Are the Iraqis to blame?
Everyone is to blame. The U.S. marched blindly into Iraq, dreaming of Arab democracy, only to create a sinkhole of regional instability. In a pair of epic fiascos, Donald Rumsfeld, Defense Secretary at the time, okayed an invasion force that was probably too small by half and then agreed with U.S. envoy L. Paul Bremer to cashier the entire Iraqi army two months later. But it's also true that for four years, the Iraqi government has had literally more money than it could spend and yet has produced little to show for it. Basic supplies oil, electricity, water are chronically short. Inflation and unemployment are rampant.

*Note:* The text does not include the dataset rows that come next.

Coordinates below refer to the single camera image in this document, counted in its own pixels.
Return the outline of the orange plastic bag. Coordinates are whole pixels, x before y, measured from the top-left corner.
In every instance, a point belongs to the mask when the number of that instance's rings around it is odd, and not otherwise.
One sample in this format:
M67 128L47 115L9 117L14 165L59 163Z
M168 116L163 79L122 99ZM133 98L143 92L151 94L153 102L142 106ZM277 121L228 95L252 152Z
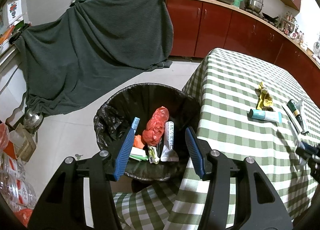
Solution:
M141 135L135 135L133 147L143 149L145 147L145 142Z

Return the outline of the white foil package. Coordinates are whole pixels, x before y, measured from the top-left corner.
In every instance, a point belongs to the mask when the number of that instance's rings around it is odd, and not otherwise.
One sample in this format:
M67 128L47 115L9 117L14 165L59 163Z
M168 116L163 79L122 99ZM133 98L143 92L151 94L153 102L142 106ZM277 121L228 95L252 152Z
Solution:
M179 162L179 157L174 151L174 123L168 121L164 126L164 145L160 157L161 162Z

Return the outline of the red plastic bag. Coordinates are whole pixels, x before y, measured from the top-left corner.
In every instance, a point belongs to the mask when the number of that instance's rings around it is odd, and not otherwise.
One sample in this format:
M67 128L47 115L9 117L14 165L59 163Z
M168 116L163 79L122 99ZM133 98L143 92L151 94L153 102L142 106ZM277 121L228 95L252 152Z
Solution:
M168 109L164 106L157 108L142 133L143 142L149 146L157 146L164 133L164 126L168 119Z

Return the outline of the light blue tube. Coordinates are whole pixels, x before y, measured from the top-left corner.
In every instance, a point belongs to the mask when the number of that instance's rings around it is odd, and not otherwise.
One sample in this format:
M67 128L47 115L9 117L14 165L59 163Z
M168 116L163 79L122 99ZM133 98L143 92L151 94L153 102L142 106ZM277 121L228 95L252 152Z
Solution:
M250 118L253 118L253 119L275 122L275 123L282 123L281 112L251 109L248 115Z

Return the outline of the dark green medicine bottle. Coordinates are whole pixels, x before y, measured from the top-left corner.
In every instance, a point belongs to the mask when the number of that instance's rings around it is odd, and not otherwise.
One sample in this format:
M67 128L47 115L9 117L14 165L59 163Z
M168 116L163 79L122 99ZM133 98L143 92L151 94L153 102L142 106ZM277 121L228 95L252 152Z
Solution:
M287 103L287 106L289 110L294 114L296 120L298 121L299 125L302 128L302 134L307 135L309 133L309 130L304 126L302 115L296 105L296 102L293 99L290 99Z

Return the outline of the yellow wrapper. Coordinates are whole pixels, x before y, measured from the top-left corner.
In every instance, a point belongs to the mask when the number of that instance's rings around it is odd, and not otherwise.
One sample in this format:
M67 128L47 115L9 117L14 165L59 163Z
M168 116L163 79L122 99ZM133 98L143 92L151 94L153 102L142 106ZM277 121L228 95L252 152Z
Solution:
M256 109L264 111L273 111L273 98L270 95L268 88L263 82L258 84L258 88L255 89L255 92L258 96L258 102Z

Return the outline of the black lined trash bin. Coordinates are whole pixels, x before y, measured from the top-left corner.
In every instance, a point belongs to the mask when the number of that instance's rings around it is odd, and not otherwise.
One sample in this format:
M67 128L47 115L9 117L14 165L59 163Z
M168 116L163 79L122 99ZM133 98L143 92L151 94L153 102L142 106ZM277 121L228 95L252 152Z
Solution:
M174 123L174 150L178 162L159 162L129 159L125 175L140 181L166 181L184 173L189 160L185 144L185 130L197 129L200 119L200 104L188 93L158 83L139 83L125 87L112 95L98 110L93 119L97 145L107 149L122 138L134 118L139 118L136 134L146 128L155 110L165 107L169 111L169 121Z

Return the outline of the red kitchen cabinets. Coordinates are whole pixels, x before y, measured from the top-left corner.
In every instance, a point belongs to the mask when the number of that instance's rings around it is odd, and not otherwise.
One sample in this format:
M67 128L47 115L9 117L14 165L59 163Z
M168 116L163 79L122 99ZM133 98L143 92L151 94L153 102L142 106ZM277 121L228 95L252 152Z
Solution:
M204 58L212 49L247 54L287 70L319 105L319 64L276 27L215 0L165 0L173 56Z

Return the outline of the green checkered tablecloth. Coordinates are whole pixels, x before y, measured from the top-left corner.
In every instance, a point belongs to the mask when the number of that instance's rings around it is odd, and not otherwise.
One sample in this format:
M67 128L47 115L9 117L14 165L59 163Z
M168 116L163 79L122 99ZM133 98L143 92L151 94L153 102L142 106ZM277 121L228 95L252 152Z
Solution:
M273 111L282 123L250 118L256 109L255 89L263 82L273 98ZM201 104L197 136L227 157L252 157L259 164L287 209L300 219L318 204L319 184L308 166L301 167L295 149L298 136L282 104L303 101L309 133L303 141L319 144L319 108L284 69L245 54L213 49L200 63L183 91ZM209 183L187 164L175 187L156 183L136 194L114 195L123 229L197 229Z

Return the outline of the wooden box on floor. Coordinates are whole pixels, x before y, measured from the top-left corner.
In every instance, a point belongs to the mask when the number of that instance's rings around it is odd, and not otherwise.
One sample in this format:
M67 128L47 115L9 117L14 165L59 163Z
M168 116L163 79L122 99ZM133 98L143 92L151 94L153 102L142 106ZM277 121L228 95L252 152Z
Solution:
M23 162L29 162L36 150L36 144L32 135L21 123L9 133L9 140L14 146L16 158Z

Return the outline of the steel kettle on floor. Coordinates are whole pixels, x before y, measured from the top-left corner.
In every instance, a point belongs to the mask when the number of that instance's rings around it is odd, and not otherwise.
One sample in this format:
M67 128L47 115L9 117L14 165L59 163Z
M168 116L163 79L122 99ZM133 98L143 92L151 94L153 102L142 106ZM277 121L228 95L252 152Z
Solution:
M37 131L43 121L43 115L28 109L24 116L24 128L30 133Z

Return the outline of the clear plastic bottles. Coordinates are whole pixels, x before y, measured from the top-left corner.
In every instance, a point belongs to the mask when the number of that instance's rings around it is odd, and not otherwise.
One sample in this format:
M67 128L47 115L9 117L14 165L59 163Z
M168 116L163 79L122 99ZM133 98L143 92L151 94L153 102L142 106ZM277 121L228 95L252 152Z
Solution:
M37 198L33 186L25 179L24 166L16 159L5 123L1 123L1 196L15 218L27 227Z

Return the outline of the spice bottle rack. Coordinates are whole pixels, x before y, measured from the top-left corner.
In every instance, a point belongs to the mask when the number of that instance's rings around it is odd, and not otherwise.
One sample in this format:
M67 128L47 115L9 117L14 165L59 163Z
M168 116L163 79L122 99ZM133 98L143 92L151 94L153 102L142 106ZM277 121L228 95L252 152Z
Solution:
M281 30L288 36L297 32L298 22L291 12L286 12L286 14L281 17Z

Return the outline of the black wok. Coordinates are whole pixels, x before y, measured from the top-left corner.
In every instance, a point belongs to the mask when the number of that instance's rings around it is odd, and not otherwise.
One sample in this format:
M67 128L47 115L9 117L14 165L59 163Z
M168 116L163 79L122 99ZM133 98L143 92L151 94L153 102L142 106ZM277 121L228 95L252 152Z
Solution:
M269 16L269 15L266 14L266 13L263 13L263 18L266 19L266 20L269 21L269 22L272 22L272 23L276 23L276 22L278 21L278 19L279 19L278 16L276 16L275 18L273 18L273 17Z

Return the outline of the steel steamer pot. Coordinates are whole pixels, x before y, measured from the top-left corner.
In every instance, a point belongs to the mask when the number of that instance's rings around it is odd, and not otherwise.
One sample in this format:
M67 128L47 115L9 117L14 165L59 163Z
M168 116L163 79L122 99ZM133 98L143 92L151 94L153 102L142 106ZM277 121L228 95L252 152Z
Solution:
M245 0L245 9L259 14L264 6L263 0Z

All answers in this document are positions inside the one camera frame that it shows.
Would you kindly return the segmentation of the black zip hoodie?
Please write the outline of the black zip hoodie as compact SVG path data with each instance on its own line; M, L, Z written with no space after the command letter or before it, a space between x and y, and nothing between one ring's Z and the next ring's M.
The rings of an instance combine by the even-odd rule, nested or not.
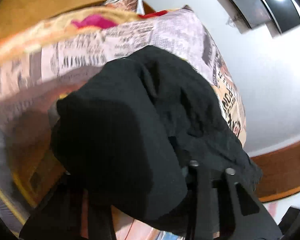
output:
M89 191L150 226L184 235L185 167L234 168L254 189L260 168L224 120L211 85L185 60L146 46L108 62L57 102L51 148Z

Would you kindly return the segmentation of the small black wall monitor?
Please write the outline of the small black wall monitor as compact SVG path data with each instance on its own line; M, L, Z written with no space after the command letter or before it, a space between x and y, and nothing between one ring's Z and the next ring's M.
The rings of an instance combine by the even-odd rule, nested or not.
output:
M237 8L243 21L254 29L271 22L271 16L261 0L229 0Z

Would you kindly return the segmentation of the large black wall television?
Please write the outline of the large black wall television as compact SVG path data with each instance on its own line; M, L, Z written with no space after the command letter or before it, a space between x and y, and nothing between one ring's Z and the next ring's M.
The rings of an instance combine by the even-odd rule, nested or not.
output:
M292 0L262 0L274 24L283 34L300 26L300 15Z

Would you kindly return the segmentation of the newspaper print bed cover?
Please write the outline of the newspaper print bed cover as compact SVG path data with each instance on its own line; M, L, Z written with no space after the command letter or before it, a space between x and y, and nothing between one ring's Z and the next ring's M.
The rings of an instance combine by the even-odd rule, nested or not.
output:
M185 60L211 85L224 120L241 142L242 100L210 33L192 10L172 10L57 41L0 66L0 199L6 205L0 207L0 239L185 239L186 231L176 235L156 229L87 190L51 148L60 118L57 102L108 62L146 46ZM211 185L227 179L229 168L205 168Z

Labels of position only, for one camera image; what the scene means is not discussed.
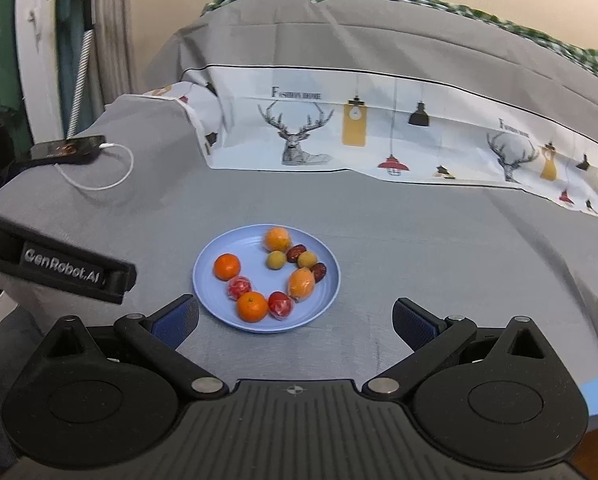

Nor are the political prospects in Iraq encouraging. Washington has blown hot and cold this summer about the wisdom of sticking with what the Government Accountability Office called the "dysfunctional" al-Maliki's government. The current wind is marginally positive, but it was hard to miss the way Bush summoned the entire Iraqi A-team to Anbar during his surprise visit to press them to move faster. Iraqis tell Time, however, that it doesn't really matter if al-Maliki stays or leaves. As long as the current cast of dubious and discredited characters continues to dominate Iraqi politics, reconciliation is not going to happen. None of the likely replacements have shown particular inclination, much less ability, to rise above petty politics. "Some days, I think our problems are so big that we need a parliament full of Nelson Mandelas to solve our problems," says Iyad Jamaluddin, a legislator in former Prime Minister Iyad Allawi's multiethnic Iraqi National List bloc. "But the truth is, we don't even have one."
Blame has its uses, no matter how much there is to go around. In recent days, some Republicans have begun to argue that the U.S. did everything it promised militarily in Iraq and that the Iraqis and their government are the ones dropping the ball. It's an appealing story line designed primarily to help Republicans deflect the heat for a mission that did not turn out as planned. That has always been an advantage of the surge, after all: when it was unveiled last winter, it was difficult to tell if the new tactic was really a blueprint for the final victory or just a holding action to signal to Americans that the U.S. had done its damnedest before quietly pulling the plug on the enterprise. Bush isn't yet ready to blame anyone else. Instead, he has been waiting for months for this showdown with his war critics and now intends to prevail. He told journalist Robert Draper, author of the new book Dead Certain, that he was counting on Congress to continue a sustained military presence in Iraq through this year and into the presidency of whoever succeeds him. As early as May, Bush told Draper that the moment of truth would come in the fall. And now it has arrived.